* **THE TASK**: Everything in the listing below should be written out again exactly, except the pictures.

_ _ _ _ _ _ _

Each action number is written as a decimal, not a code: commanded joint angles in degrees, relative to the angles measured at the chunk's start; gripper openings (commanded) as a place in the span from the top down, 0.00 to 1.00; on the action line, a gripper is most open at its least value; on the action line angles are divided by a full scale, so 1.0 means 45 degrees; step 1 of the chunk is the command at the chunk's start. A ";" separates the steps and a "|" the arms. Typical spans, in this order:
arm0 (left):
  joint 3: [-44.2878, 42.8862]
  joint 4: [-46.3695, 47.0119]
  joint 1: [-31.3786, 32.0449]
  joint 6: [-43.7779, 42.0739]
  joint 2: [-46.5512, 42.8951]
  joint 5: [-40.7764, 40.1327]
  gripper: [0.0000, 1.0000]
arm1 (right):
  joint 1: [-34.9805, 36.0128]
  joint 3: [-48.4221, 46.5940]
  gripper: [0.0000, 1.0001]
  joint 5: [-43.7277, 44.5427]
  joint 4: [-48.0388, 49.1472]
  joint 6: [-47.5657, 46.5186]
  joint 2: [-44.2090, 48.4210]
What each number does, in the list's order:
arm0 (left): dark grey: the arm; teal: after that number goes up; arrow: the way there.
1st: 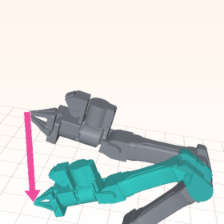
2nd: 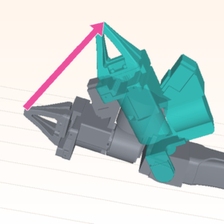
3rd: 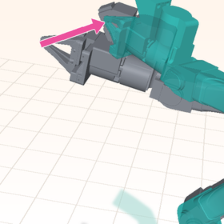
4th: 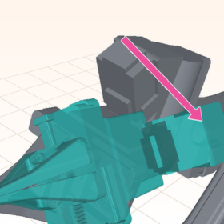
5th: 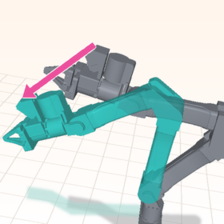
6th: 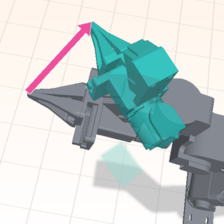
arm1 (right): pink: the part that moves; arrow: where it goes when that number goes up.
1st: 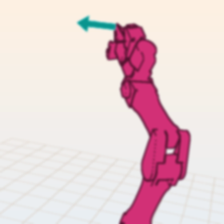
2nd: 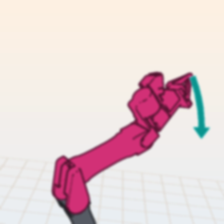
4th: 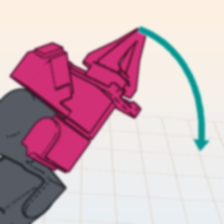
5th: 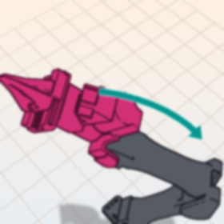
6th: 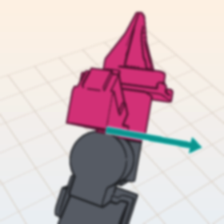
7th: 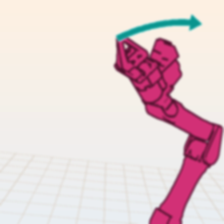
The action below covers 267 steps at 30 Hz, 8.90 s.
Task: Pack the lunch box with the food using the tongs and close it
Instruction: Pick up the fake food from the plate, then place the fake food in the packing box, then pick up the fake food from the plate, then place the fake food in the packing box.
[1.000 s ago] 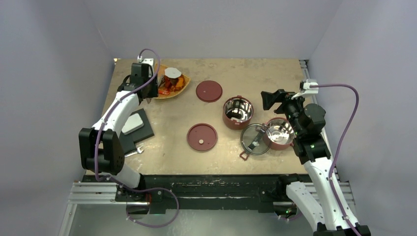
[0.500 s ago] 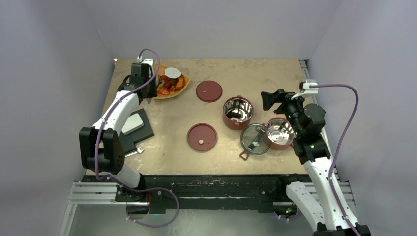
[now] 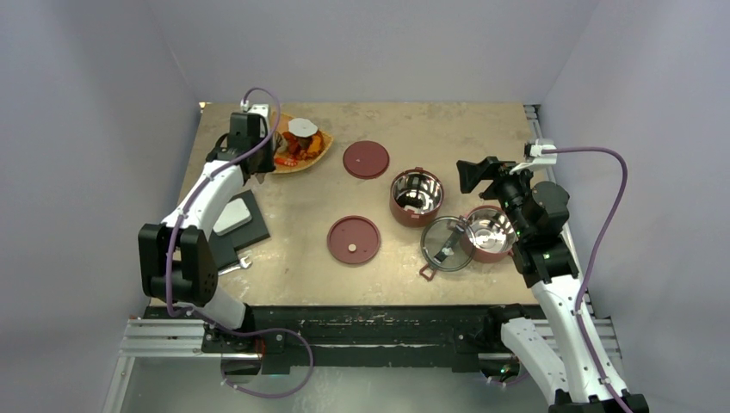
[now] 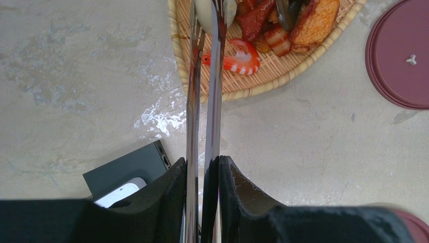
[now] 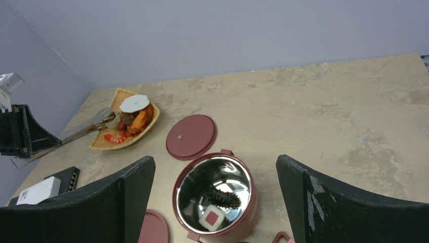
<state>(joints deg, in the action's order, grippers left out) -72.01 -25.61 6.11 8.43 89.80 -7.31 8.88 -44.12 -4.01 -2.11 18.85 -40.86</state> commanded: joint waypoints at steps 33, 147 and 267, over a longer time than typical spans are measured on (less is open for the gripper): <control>0.2254 0.3433 0.4906 -0.0684 -0.4350 0.8076 0.82 | -0.0003 -0.0182 0.07 0.0824 0.0410 -0.0166 0.0073; 0.0675 0.1633 0.0893 0.0161 -0.0364 0.1006 0.69 | -0.0012 0.0019 0.07 0.0264 0.0630 -0.0029 0.0061; 0.2144 0.2394 0.6790 -0.1216 -0.4069 0.3071 0.81 | -0.0002 -0.0219 0.07 0.0696 0.0489 -0.0146 -0.0050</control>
<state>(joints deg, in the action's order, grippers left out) -60.20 -15.31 36.77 3.57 74.13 14.26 8.88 -43.77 -1.02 -1.67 18.41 -41.65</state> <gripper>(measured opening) 0.187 0.929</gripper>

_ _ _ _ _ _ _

* **COMPLETED TASK**:
Each action number is written as a decimal, not a code: commanded joint angles in degrees, relative to the angles measured at the chunk's start; gripper openings (commanded) as a place in the span from the top down, 0.00 to 1.00; on the action line, a gripper is most open at its least value; on the action line angles are divided by a full scale, so 1.0 means 45 degrees; step 1 of the chunk is the command at the chunk's start. A ";" separates the steps and a "|" the arms. Typical spans, in this order:
arm0 (left):
  joint 3: [-44.2878, 42.8862]
  joint 4: [-46.3695, 47.0119]
  joint 1: [-31.3786, 32.0449]
  joint 6: [-43.7779, 42.0739]
  joint 2: [-46.5512, 42.8951]
  joint 5: [-40.7764, 40.1327]
  gripper: [0.0000, 1.0000]
arm1 (right):
  joint 1: [-34.9805, 36.0128]
  joint 3: [-48.4221, 46.5940]
  gripper: [0.0000, 1.0001]
  joint 5: [-43.7277, 44.5427]
  joint 4: [-48.0388, 49.1472]
  joint 6: [-47.5657, 46.5186]
  joint 2: [-44.2090, 48.4210]
What each number does, in the list's order:
arm0 (left): dark grey: the arm; teal: after that number goes up; arrow: the way there.
1st: 
2nd: 
3rd: 
4th: 
5th: 
6th: 
arm1 (right): pink: the part that moves; arrow: where it goes when that number goes up.
1st: 
2nd: 
4th: 
5th: 
6th: 
7th: 
The action below covers 267 steps at 30 Hz, 8.90 s.
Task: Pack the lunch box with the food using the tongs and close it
Instruction: Pick up the fake food from the plate, then place the fake food in the packing box, then pick up the fake food from the plate, then place the fake food in the packing box.
[1.000 s ago] 
[0.500 s ago] 
[now] 
[now] 
[now] 
<state>(joints deg, in the action's order, grippers left out) -72.01 -25.61 6.11 8.43 89.80 -7.31 8.88 -44.12 -4.01 -2.11 18.85 -40.86</state> commanded: joint waypoints at steps 33, 147 and 267, over a longer time than typical spans are measured on (less is open for the gripper): <control>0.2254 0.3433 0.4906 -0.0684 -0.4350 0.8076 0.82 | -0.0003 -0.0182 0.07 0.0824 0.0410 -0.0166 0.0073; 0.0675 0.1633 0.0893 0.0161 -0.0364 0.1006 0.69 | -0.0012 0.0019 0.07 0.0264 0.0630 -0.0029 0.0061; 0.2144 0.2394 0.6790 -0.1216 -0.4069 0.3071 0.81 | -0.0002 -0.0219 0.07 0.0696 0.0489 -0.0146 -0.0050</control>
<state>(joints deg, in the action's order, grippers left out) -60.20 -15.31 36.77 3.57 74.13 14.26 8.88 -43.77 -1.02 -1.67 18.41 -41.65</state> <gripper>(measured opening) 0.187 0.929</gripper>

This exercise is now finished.